Your answer should consist of every line from the records that holds the string "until".

[Records excerpted from a collection]
----

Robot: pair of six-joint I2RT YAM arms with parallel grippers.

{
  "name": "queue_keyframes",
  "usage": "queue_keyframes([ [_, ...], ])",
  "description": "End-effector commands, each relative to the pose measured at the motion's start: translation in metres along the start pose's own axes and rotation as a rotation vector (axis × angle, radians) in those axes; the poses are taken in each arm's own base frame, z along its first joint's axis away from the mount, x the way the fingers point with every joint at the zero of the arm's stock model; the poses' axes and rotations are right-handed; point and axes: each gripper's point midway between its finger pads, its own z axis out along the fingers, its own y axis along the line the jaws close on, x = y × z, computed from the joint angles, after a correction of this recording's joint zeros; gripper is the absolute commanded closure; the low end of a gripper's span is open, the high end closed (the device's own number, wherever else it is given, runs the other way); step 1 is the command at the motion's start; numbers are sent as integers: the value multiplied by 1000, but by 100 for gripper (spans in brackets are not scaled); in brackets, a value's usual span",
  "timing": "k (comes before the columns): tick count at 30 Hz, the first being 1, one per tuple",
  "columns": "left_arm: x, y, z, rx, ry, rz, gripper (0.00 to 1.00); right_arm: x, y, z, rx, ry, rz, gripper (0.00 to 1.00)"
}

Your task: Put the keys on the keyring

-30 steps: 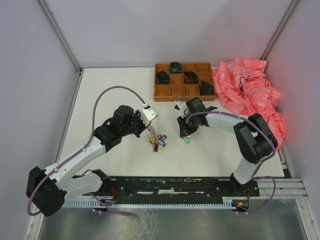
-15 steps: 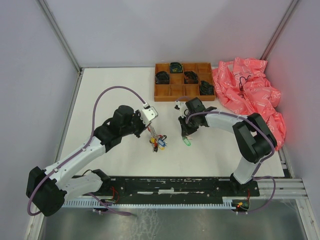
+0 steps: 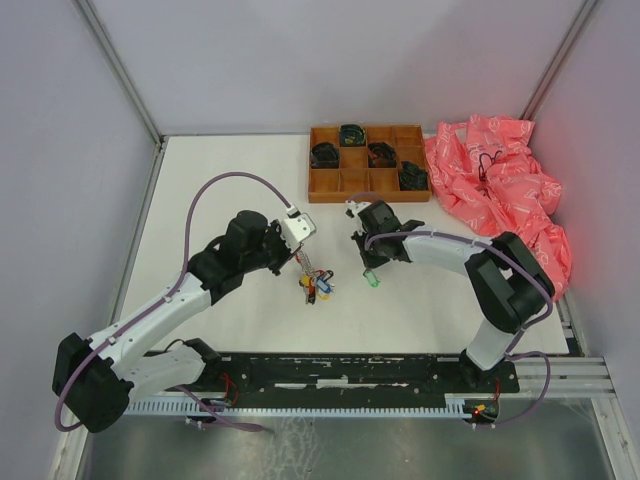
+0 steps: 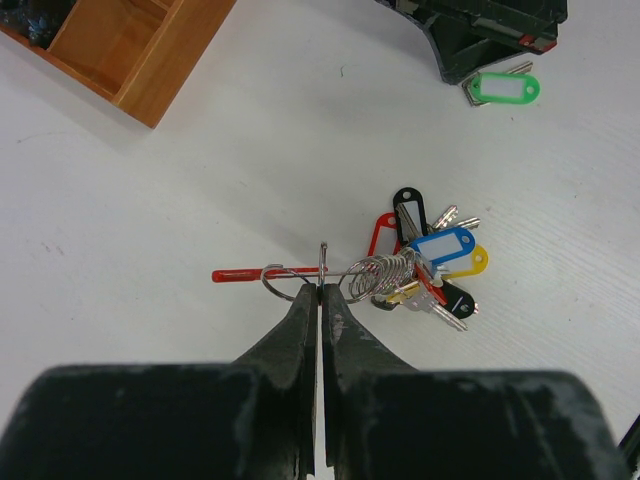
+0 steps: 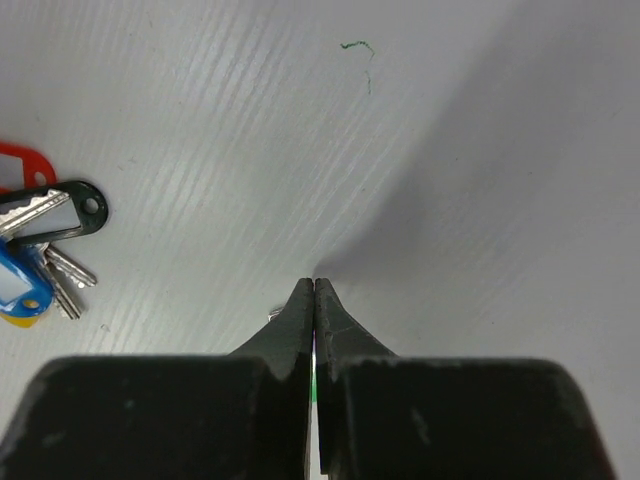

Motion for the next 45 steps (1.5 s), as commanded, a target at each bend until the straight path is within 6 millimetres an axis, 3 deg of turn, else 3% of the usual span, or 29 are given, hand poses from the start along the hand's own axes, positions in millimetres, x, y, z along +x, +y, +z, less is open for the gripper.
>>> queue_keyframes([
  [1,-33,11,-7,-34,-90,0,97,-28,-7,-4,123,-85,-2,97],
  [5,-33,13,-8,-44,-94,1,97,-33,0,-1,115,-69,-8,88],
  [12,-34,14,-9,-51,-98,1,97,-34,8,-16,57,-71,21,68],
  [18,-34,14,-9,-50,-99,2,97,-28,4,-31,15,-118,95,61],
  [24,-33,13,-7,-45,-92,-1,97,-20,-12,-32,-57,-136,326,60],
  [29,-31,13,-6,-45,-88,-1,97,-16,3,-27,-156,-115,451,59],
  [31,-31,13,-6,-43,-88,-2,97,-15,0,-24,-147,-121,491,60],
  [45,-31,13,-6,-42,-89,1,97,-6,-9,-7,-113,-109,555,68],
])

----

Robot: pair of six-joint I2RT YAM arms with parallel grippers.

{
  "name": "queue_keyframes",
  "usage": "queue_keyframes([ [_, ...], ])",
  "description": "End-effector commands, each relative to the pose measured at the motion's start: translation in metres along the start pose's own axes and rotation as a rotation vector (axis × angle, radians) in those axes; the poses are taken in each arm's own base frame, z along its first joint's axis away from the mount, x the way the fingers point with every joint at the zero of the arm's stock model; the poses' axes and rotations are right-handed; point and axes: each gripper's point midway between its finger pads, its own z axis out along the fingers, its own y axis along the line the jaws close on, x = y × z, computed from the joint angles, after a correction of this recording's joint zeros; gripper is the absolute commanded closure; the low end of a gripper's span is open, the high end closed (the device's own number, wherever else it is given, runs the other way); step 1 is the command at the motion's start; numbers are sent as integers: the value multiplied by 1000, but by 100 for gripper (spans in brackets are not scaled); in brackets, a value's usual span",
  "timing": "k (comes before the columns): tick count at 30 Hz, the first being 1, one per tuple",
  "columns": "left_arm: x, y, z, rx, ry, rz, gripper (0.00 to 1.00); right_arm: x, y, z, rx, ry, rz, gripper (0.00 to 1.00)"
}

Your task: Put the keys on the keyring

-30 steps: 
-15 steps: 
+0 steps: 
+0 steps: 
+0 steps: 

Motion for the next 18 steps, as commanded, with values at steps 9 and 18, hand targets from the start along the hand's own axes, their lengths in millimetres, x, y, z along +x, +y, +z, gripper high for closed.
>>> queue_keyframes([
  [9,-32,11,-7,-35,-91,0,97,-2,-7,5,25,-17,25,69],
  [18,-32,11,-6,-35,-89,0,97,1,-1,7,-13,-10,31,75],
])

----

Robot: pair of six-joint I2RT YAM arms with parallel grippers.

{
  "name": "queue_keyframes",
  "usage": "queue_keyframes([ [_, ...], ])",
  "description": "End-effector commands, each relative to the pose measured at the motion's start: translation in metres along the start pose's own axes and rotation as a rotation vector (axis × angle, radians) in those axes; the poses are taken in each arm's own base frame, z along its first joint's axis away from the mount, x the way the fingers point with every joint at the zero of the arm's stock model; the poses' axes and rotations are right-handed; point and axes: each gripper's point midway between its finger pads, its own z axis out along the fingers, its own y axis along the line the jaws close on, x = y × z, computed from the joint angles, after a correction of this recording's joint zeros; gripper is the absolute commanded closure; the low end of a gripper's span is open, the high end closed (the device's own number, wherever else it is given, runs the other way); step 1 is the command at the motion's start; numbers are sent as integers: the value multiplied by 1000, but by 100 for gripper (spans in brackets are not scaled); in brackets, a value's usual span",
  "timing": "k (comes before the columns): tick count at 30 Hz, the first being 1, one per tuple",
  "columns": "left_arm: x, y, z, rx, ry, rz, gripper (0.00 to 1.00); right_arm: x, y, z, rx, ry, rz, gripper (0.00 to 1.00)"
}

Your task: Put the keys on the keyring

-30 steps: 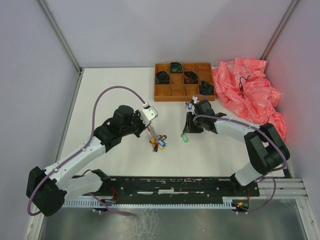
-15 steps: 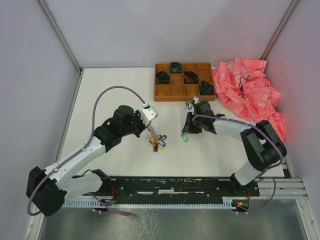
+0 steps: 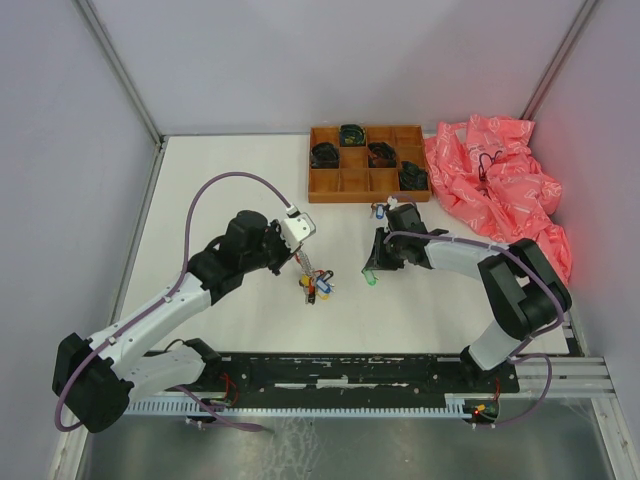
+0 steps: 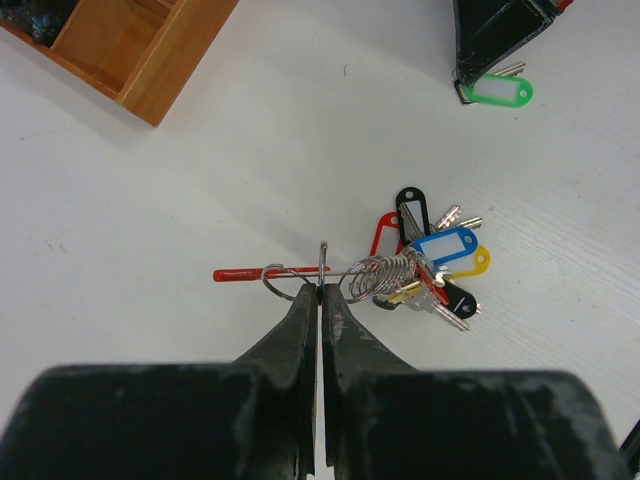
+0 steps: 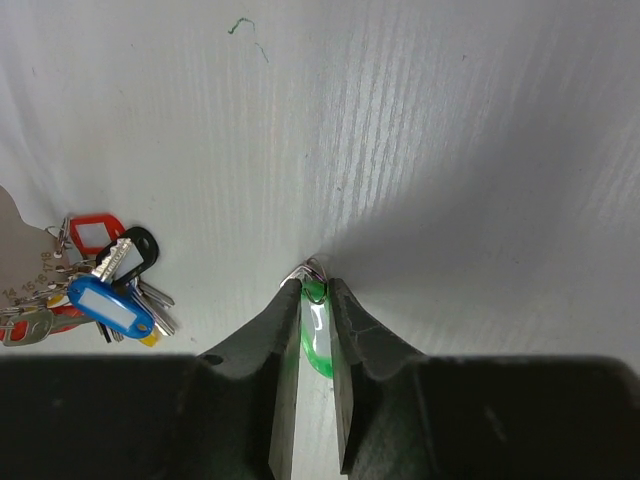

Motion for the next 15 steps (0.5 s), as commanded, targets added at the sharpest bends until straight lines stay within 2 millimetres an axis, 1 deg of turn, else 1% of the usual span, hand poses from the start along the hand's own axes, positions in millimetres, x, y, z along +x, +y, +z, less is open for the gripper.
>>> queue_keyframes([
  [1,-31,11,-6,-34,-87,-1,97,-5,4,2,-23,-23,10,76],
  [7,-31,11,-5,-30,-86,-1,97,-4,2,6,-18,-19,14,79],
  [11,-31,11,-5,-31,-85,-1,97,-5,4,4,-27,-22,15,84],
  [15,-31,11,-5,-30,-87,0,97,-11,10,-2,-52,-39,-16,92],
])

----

Response to the task:
Motion for the next 45 steps (1.5 s), as commanded, a target at each bend until the straight path is within 6 millimetres an axis, 3 deg of turn, else 3% of the usual span, or 29 are given, hand poses from the start along the hand's own axes, positions in millimetres, x, y, z along +x, +y, +z, less is open for the gripper.
Motion for the next 15 steps (0.5 s), as commanded, targets added at the sharpest bends until straight lines stay within 2 millimetres an axis, 1 deg of turn, else 1% of the usual span, hand poses from the start along the hand's own axes, positions in millimetres, x, y, z along +x, +y, +z, less is open for the gripper.

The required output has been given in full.